Department of Neurology, Philipps University of Marburg, Marburg, Germany. teepker @ med.uni-marburg.de
Neuropsychobiology. 2010;61(3):131-40. doi: 10.1159/000279303. Epub 2010 Jan 29.
The results of studies examining the response to experimental pain during the menstrual cycle are conflicting because of differences in the definitions of the menstrual period, outcome measures and types of experimental pain stimulation. So far, there have been only a few studies correlating experimental pain with the levels of gonadal hormones over the menstrual cycle. Therefore, we assessed the responses to multiple experimental pain stimuli during the menstrual cycle and computed their correlations with the salivary concentrations of the gonadal hormones estrogen and testosterone.
Twenty-four healthy and regularly menstruating women between 20 and 41 years old took part in the study. Detection thresholds (warmth, cold and electrical current) and pain thresholds (cold, heat, pressure and electrical current) were assessed on days 1, 4, 14 and 22 of the menstrual cycle. In each session, salivary samples were collected for the determination of the physiological estrogen 17beta-estradiol, progesterone and testosterone. Progesterone was used exclusively to verify regular menstrual cycling.

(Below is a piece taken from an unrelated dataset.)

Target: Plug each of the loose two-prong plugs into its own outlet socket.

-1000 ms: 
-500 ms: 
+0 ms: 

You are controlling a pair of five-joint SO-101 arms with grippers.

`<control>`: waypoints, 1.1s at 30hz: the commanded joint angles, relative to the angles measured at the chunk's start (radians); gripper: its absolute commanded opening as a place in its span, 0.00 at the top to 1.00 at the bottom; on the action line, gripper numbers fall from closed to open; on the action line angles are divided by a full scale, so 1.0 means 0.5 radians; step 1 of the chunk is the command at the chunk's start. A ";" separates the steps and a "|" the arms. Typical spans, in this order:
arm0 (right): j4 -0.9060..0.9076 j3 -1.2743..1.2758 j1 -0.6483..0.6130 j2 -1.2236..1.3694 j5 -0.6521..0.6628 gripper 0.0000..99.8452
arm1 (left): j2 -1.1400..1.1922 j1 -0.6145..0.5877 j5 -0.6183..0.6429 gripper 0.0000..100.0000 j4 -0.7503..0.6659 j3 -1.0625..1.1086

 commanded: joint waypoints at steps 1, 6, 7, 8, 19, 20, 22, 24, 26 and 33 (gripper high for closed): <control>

Significant variations in pain thresholds for cold, pressure and electrical stimuli were observed over the menstrual cycle with the highest thresholds on day 22, except for the cold pain thresholds, which peaked on day 14. There were no such changes regarding heat pain and all the detection thresholds. The correlations separately computed for each of the 4 days between salivary estrogen as well as testosterone on the one hand and the detection or pain thresholds on the other hand failed to show significant levels, except for the coupling of testosterone and electrical pain thresholds on day 1.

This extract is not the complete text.